The best thing U.S. and Western policymakers can do is to keep pushing the Chinese along the path they've lurched down since the days of Deng—toward opening up, rather than cracking down. One means at hand: the Trans-Pacific Partnership, which is intended to force Beijing into guaranteeing IP and other rights. “The Chinese attitude toward TPP has evolved from deep geopolitical suspicion,” says the Shanghai Institutes’ Ye, who compares it to the way WTO accession forced change. Now the party is “deliberately using TPP as one of the major external driving forces to push forward the tough domestic reform agenda.” The U.S. also needs to cajole Beijing to float its currency freely rather than pursue beggar-thy-neighbor devaluation policies that have allowed China to maintain its export might.
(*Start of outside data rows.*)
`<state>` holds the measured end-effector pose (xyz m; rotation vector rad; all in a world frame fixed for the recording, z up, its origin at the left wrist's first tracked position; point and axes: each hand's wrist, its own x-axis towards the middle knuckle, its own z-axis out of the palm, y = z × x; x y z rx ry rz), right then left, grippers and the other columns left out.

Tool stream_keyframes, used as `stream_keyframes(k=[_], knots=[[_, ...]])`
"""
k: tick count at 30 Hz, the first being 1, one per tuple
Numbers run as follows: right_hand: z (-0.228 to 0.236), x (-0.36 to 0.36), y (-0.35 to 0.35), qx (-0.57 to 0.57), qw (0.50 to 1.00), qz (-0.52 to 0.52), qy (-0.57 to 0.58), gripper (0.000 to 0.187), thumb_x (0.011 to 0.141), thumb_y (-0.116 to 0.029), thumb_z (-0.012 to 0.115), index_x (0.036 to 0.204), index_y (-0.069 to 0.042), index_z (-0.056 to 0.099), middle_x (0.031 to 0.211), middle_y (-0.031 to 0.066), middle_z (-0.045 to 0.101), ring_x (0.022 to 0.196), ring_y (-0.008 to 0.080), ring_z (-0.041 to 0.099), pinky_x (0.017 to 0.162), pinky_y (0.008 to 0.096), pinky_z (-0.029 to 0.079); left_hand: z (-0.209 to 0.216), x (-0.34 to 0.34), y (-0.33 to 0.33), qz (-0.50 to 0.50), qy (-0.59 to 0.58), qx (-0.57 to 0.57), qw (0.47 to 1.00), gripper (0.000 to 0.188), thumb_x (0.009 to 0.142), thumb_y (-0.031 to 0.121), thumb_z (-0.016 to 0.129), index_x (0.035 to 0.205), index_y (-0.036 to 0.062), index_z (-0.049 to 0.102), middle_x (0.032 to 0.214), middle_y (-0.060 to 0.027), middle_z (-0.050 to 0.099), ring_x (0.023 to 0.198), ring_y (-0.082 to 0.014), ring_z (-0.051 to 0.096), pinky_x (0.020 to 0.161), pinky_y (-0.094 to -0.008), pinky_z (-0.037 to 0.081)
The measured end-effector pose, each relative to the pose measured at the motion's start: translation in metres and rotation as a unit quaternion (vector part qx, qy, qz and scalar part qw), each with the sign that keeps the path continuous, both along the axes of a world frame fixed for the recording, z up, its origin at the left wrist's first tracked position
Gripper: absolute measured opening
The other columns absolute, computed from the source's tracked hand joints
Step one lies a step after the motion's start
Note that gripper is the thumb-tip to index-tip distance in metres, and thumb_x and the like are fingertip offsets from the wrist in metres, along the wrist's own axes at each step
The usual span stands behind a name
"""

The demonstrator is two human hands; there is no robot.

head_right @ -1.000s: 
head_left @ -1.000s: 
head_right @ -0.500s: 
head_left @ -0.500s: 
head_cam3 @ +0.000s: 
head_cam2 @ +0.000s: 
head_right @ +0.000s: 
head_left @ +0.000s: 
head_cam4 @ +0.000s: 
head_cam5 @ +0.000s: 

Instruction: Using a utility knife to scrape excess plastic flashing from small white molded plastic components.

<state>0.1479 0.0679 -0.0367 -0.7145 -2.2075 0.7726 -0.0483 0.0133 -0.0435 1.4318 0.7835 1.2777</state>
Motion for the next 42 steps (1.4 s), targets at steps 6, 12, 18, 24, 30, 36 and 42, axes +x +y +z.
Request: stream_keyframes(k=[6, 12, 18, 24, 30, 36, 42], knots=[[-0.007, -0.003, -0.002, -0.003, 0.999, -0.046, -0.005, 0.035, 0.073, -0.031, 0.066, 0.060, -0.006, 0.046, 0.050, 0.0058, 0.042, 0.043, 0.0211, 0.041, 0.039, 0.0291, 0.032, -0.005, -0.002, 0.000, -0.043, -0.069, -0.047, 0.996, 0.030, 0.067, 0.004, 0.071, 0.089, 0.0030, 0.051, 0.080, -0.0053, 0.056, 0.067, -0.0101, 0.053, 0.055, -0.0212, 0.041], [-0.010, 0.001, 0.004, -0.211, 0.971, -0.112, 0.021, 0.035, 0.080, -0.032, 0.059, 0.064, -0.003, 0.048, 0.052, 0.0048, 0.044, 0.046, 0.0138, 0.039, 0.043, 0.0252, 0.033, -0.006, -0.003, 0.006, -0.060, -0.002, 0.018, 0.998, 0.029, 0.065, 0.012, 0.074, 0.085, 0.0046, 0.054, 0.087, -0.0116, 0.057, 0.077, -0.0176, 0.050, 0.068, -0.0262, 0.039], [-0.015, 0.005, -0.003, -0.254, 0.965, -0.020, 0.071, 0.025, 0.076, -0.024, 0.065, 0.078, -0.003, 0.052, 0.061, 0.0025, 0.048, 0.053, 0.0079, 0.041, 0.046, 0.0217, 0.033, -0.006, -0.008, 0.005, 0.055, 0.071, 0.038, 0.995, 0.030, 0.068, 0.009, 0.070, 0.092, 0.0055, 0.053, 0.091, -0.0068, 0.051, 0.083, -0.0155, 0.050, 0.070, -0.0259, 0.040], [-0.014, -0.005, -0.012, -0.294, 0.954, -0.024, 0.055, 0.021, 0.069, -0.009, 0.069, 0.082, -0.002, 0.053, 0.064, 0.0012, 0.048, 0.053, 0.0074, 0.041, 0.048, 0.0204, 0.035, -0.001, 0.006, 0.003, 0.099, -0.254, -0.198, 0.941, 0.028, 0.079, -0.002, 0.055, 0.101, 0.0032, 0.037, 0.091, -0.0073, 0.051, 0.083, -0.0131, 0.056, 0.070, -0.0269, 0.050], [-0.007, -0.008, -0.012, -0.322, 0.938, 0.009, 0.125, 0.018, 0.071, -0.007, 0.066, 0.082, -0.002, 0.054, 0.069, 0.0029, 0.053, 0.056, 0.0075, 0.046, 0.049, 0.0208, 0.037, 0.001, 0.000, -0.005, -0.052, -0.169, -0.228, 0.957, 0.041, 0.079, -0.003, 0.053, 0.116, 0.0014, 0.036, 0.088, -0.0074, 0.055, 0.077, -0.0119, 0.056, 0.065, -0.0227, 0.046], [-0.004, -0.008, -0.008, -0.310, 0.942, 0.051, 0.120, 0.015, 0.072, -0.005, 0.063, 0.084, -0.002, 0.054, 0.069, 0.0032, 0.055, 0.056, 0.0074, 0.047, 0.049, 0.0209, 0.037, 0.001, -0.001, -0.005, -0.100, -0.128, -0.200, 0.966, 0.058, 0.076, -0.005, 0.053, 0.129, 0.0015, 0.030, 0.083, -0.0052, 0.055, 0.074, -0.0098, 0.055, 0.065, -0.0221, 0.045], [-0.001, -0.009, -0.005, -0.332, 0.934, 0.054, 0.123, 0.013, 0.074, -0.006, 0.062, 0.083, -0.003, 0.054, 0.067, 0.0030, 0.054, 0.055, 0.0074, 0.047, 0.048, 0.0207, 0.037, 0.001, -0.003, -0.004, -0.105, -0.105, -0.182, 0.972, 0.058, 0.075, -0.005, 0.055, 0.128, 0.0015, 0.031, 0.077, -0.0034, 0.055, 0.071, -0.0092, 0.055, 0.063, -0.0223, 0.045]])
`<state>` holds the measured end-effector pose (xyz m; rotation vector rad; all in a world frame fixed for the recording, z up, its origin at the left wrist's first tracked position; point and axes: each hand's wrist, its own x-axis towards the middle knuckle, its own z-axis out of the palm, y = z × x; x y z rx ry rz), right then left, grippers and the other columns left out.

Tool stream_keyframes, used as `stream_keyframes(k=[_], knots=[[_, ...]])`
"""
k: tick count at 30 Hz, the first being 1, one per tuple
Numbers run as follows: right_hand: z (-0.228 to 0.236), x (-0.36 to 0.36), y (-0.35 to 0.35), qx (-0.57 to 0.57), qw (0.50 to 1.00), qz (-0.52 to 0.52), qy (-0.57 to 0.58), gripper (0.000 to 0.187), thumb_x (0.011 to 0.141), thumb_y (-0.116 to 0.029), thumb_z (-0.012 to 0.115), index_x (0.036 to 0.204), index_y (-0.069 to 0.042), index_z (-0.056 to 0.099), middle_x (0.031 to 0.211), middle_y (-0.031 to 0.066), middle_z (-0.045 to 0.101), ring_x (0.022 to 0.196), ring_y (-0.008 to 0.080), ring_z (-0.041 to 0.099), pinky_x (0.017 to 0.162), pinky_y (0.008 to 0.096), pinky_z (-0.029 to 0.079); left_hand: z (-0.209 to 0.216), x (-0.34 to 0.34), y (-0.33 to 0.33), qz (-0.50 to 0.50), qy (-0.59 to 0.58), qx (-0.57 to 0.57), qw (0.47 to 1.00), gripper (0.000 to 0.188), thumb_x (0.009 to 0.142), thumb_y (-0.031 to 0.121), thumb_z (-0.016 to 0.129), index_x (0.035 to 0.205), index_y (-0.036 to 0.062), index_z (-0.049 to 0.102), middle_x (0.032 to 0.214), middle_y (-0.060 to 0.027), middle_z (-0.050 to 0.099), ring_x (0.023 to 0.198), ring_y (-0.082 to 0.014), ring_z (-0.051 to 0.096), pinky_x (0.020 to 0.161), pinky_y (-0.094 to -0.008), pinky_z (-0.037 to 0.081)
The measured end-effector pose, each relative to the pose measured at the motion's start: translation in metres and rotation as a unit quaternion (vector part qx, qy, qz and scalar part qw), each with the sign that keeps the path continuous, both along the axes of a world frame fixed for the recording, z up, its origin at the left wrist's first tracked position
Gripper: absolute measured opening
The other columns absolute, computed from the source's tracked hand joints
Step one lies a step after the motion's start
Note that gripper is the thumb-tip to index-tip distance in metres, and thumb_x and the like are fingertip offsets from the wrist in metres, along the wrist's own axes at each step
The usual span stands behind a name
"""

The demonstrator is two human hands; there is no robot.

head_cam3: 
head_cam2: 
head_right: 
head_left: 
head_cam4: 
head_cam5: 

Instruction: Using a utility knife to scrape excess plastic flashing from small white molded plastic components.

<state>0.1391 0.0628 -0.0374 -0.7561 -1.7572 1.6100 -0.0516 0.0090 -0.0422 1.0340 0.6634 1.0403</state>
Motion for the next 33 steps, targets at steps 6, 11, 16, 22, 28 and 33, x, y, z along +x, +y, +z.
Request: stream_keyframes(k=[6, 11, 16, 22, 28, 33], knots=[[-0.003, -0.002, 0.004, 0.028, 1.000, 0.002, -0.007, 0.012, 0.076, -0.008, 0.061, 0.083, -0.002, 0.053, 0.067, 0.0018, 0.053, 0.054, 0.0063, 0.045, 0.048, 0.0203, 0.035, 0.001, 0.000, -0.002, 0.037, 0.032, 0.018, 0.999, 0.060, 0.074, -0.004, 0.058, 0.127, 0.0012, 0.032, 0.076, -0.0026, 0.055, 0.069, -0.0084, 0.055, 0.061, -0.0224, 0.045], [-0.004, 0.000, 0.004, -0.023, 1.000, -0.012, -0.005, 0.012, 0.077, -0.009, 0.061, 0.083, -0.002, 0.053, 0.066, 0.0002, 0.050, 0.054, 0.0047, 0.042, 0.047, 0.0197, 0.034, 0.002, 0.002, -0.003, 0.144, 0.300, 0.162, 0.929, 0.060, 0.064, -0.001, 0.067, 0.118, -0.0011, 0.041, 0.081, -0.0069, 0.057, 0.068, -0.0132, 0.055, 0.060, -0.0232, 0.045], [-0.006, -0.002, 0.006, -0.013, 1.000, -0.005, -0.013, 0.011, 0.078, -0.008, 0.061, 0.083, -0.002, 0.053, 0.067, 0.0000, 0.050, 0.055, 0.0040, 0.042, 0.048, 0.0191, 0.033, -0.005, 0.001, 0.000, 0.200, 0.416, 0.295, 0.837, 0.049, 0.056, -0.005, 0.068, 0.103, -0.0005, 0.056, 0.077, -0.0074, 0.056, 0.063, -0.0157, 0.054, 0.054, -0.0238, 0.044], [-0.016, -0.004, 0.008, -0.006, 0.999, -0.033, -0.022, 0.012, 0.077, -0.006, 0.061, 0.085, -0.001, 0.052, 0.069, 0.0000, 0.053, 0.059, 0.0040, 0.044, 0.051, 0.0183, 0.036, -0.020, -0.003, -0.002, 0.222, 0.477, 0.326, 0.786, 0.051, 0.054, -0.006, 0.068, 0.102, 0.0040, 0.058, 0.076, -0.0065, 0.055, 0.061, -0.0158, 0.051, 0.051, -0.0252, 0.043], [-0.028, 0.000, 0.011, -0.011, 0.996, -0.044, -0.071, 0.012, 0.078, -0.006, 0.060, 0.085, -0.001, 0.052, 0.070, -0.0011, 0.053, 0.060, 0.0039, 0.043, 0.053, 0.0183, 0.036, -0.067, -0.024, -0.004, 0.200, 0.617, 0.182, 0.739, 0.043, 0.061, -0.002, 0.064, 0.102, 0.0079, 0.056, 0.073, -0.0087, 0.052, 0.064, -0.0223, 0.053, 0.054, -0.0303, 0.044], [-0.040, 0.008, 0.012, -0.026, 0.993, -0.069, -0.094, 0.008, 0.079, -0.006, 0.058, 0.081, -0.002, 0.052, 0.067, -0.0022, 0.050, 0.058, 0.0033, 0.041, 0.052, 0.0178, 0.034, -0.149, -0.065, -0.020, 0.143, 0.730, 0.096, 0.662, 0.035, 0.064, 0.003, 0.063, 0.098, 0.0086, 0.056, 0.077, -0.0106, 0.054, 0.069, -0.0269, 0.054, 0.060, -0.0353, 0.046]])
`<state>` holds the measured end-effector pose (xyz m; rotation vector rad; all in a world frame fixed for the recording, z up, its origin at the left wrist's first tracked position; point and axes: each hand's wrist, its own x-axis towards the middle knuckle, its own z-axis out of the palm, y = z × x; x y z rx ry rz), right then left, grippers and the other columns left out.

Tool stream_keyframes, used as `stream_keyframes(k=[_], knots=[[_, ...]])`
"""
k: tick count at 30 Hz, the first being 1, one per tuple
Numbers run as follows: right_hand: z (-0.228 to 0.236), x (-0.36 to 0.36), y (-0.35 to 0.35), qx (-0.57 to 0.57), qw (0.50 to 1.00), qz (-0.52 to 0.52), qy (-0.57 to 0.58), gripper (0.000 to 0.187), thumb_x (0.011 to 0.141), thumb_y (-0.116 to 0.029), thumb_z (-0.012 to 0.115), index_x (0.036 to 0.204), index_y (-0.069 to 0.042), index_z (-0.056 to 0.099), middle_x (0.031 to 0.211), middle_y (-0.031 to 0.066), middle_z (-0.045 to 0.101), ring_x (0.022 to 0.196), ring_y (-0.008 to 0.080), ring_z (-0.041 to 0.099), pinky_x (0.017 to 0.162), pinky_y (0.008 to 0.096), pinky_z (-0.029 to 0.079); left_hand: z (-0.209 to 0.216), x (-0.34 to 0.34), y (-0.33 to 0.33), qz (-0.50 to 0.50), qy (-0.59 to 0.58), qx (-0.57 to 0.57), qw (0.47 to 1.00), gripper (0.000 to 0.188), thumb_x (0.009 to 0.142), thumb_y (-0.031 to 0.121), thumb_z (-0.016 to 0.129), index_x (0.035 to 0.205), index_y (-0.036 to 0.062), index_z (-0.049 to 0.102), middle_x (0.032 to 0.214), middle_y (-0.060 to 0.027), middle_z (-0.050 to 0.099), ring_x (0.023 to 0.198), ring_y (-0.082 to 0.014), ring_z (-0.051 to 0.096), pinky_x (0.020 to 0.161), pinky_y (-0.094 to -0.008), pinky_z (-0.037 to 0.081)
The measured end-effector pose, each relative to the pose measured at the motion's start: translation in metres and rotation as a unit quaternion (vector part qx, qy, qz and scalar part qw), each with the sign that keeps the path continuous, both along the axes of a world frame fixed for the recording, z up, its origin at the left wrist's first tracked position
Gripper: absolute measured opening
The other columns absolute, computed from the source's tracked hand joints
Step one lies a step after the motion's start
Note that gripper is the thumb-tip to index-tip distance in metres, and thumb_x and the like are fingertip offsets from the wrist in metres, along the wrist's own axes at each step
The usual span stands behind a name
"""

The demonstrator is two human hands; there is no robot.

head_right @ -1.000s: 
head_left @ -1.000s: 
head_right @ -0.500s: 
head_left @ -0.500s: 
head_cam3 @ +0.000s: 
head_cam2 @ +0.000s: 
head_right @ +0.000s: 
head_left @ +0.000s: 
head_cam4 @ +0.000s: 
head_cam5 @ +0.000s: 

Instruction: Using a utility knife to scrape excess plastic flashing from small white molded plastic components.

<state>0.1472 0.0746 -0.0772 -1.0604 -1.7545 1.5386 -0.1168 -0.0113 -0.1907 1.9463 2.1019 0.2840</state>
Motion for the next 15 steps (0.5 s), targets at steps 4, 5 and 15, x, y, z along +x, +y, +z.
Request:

And, of course, Beijing isn't nearly as serious about capping carbon emissions as many other large economies are.
Obama administration officials say they are, in fact, rooting for the Communist Party to pull off its transition. “Broadly speaking, we want a prosperous and successful China,” an administration official tells National Journal. Most Chinese, in turn, acknowledge how deeply entangled the U.S. and Chinese economies are—and will remain. They say, with apparent sincerity, that they are mainly seeking to emulate America's prestige and success, not surpass it. Despite efforts, wishes, and pledges, the renminbi will never be a global reserve currency, meaning that nations won't acquire boatloads of Chinese debt to finance the country's development. And as a buyer of U.S. debt, China is unlikely to find an alternative, despite recent calls for the “de-Americanization” of the reserves after the shutdown and debt-ceiling standoffs. One major institutional investor says that, while Washington has disappointed China, so have emerging markets.
In the end, China doesn't need to be a rising hegemon. It only needs to succeed.